Illusion of spontaneity

Electronic prompting gives the illusion of spontaneous speech, even though we know that any literate person could get up there and read the script. (Biden once even read the title of his notes out loud, so scripted is he.)  But could the speaker have composed it?  That’s the crucial question.

In my corporate speech writing career, speakers typically had direct input, by interview before the speech and by editing and even writing parts of it on successive — gasp! — paper drafts.

As natural as possible

Public speakers should be as natural as possible. Biden’s speeches (once again plagiarized, this time from someone else’s mind) are cleverly crafted, with lots of feel-good platitudes. And everything bad is blamed on Trump. How can this be? Is he God?

But regardless of content, this is material that could not have possibly been written by the candidate, simply because it is so vastly different from the quality of his impromptu speech, which is coherent only when he is spinning out one of his irrelevant, probably inaccurate memories.

Authenticity is key!

The speech must appear to have come from the speaker. Involvement of the speaker is very helpful.  Was there a session where Biden got with his staff to discuss an upcoming speech, any speech, as so often happened in my corporate experience with public speaking?  Doubtful.

Why so tolerant?

Audiences are very tolerant of inauthentic political speech (another example: Hillary’s lapses into another dialect) – in this case, wide gaps between the speaker’s extempore speech competence and the complexity of his/her rhetoric.

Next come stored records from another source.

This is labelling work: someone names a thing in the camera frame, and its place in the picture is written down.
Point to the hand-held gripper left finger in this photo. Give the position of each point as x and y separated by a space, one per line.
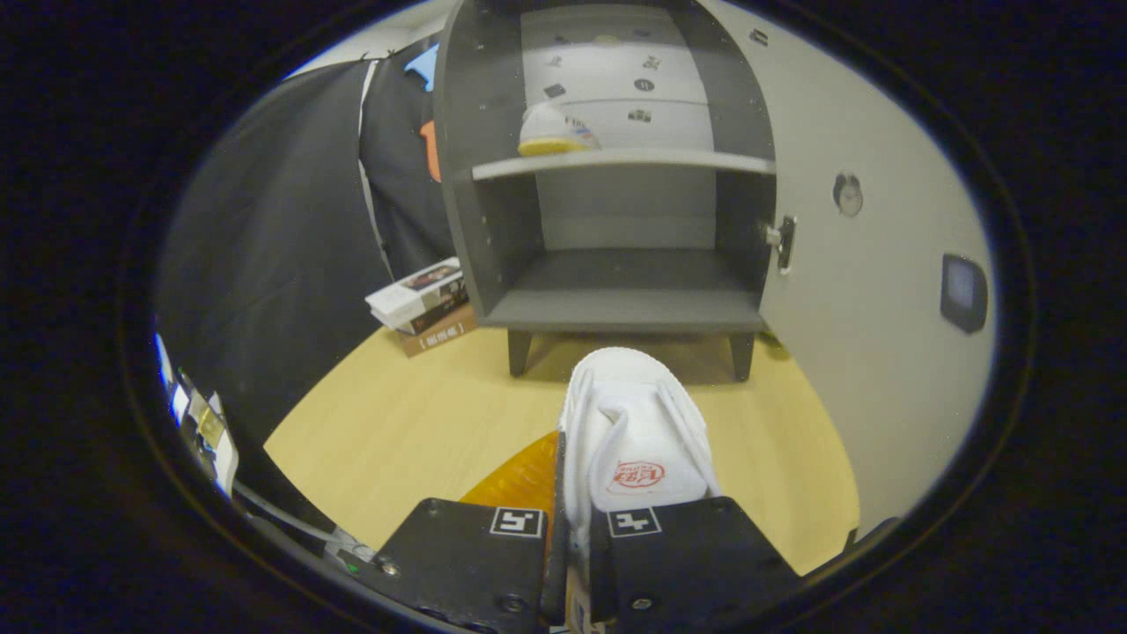
556 581

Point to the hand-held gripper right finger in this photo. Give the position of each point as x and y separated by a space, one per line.
687 563

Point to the white shoe with red logo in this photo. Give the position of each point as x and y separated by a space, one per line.
643 423

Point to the light grey shoe cabinet door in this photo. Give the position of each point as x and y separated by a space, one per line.
863 352

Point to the dark grey shoe cabinet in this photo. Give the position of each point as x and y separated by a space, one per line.
616 291

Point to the white shoe with yellow sole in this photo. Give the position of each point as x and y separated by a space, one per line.
550 132

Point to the brown book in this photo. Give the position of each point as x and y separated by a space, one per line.
440 336

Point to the dark book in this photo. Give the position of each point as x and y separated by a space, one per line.
445 310

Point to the white box with clutter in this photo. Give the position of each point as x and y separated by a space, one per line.
216 440

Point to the black backdrop cloth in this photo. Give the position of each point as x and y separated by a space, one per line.
264 264

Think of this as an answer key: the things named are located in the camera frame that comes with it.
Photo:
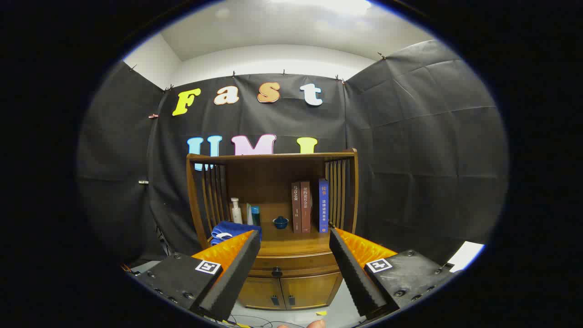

Journalists maintain, by their silence, the legitimacy of Biden’s non-involvement in what he says; they hide or soft-pedal his inability to compose the speech he delivers.

With Obama and Clinton, there’s little difference between extempore speech and written script. Both could spin it out impromptu and write (or at least contribute to) some of their own speeches. Obama thought he was his own best speechwriter. Mistake.

Speech must reflect and sound like the speaker.

As a corporate speechwriter, I worked hard to make the speech reflect and sound like the speaker. There were multiple drafts, often rehearsals. Most execs took it seriously enough that the speech contained their ideas, if relevant, and they were able to deliver it naturally (because they’d half-memorized it already). It looked like they were reading from or consulting notes, so low-tech was actually better for authenticity.

Technology’s price

So, yes, technology has a price. It was supposedly a great convenience to be able to face the audience from two angles with practically (but not quite) invisible screens and speak fluently. But the result has been a degradation of authenticity, a de-coupling of speech from speaker, as is evident not only with Biden’s over-reliance on script. It’s also obvious when Trump reads scripts with monotonous, droning cadences — and with none of the naturalness and animation of his extempore performances.

“Joe, you don’t have to.”

When Obama said, “Joe, you don’t have to do this” (run for President), I think he meant “Joe, don’t embarrass yourself.” The advice was disregarded, and we’re seeing the result.The debate will be a pathetic mismatch, a travesty because of the wide disparity in extempore ability. I’ll have to tune in, but It will be like watching a car crash. How can they let him do it? Are Democrats so eager for a President Harris?